Insicurezze che fanno tremare, ansare, sospirare, di rabbia urlare sino a rigettare nel mondo tutti i demoni. Uffici scolastici regionali imbrattati di perbenismo, voci smunte, flemmatiche nascondono indifferenze. Amministrazioni comunali ridotte all’osso, “costrette” a recidere, tagliare, ridimensionare, affilare, detrarre.
Assegnazioni di reggenza di dirigenti scolastici incerte, traballanti, rimandate di giorno in giorno, con indifferenza come se nulla fosse, come se tutto prima o poi nell’incuranza dovesse per forza trovare assestamento, via d’uscita, un posto.
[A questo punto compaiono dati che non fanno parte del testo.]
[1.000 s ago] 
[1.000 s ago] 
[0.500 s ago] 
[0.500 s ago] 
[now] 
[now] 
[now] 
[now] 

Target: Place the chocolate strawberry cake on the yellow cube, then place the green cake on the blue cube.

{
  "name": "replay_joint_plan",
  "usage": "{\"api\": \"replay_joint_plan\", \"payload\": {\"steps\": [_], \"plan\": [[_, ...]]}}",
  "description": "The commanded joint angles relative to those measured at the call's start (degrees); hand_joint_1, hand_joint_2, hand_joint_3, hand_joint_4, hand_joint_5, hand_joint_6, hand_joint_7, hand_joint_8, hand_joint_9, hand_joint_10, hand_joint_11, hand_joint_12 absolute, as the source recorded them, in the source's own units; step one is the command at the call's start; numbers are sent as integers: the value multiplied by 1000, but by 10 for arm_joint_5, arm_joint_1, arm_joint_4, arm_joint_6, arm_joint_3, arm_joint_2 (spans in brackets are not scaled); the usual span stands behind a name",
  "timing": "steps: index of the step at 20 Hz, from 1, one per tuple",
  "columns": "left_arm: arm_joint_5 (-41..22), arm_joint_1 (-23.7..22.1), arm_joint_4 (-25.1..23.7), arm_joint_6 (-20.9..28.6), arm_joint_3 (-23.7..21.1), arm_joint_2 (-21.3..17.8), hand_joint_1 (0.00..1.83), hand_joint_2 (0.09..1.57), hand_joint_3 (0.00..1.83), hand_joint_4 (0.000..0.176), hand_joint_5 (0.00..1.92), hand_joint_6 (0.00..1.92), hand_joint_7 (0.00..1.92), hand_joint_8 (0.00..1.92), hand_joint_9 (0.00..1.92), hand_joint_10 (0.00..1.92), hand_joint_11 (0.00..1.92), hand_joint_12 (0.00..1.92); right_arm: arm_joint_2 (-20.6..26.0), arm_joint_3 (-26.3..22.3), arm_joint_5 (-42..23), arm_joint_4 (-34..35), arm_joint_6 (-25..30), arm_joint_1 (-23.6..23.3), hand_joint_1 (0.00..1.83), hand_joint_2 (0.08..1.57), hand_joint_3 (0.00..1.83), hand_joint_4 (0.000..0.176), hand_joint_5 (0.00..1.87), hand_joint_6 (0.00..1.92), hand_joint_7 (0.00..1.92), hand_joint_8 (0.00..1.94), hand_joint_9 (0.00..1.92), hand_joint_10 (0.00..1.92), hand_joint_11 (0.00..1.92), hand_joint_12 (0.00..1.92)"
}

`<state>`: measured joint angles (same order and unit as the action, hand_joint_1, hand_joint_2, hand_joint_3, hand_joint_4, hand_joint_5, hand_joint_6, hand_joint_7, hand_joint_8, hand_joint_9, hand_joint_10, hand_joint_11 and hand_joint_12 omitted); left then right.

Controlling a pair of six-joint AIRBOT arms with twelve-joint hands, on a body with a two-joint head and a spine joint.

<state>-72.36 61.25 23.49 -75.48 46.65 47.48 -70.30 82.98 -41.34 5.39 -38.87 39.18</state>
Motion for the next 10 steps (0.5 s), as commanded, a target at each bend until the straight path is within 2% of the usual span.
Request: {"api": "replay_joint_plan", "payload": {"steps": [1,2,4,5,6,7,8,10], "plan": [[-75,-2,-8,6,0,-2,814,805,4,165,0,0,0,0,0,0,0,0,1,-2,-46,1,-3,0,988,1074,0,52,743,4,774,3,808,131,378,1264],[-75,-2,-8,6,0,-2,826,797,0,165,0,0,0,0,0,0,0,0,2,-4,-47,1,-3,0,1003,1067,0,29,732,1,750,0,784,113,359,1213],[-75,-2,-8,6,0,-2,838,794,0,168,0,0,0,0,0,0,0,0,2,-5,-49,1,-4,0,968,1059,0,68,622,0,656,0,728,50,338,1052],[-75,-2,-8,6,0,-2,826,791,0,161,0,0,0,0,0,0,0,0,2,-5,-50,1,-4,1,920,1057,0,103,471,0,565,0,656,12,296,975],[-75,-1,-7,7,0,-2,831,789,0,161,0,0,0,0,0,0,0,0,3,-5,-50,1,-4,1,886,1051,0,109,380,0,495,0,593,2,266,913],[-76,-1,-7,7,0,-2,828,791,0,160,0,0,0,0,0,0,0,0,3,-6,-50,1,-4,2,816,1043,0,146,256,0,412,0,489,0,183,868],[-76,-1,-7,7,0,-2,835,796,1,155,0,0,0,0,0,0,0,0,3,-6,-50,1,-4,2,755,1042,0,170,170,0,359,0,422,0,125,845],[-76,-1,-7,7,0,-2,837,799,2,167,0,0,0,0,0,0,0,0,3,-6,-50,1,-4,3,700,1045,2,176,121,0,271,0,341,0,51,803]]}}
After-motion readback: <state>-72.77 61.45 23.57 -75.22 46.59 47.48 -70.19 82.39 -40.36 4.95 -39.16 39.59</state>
Insegnanti precari, troppo precari, dai capelli canuti, la mente stanca, come marionette spostate di volta in volta. In un girotondo d’immagini e di colori a chi spetta trarre le fila? Chi redige? C’è un regista o tutto viene affidato al caso? Chi ne paga le conseguenze? Chi ne sorbisce i danni?
Di certo gli allievi e con loro le famiglie, l’intera società. Se poi si incappa nella fragilità, sono dolori amari!! Battere la testa, spiegare, mettersi a nudo, cercare di far capire le ragioni. Nulla di nulla. Alle dottoresse dell’ufficio scolastico di Milano un appello che vuole essere chiaro, esplicito.
Se un genitore si rivolge di certo non lo fa per gioco o per perder tempo ma per bisogno di confronto e di aiuto. Mancanza di tatto fanno si che alle molteplici richieste non seguono risposte, assoluto il silenzio che dilaga generando solitudine e mancanza.
Per educazione, un rigo potrebbe forse riallacciare fila, mettere in contatto. Per costruire, gettare seme fertile, per il bene dei figli.
Quand’anche, più volte hai battuto la testa, fasciato le ferite, atteso, ripreso la corsa, nel momento in cui ansante, speranzoso innanzi ti metti ecco giungere una dottoressa, una fra le tante, magari raccomandata, pagata dai cittadini italiani, fasciata di seta, dal viso imbellettato risponde che “Troppe sono le richieste dei genitori. Non si può rispondere.”
“Per educazione due righi di risposta non le sarebbero costati nulla”, ho ribattuto.
Tanto si parla di collaborazione educativa e poi si cade in un tranello, in un perbenismo fatto di paletti, di assegnazioni, di scale sociali.
Permettete una parola.
Siamo genitori, è vero, a volte insistenti, audaci, coloriti; nel cuore un mare di speranze e di sogni; un mondo da costruire, migliore se volete, di confronto e di scambio non di “Se vuole venire in ufficio si rende conto della massa di lavoro che abbiamo!!” in risposta “Mi creda, se potessi verrei, farei pure il piantone. In mancanza di questo, non mollo”.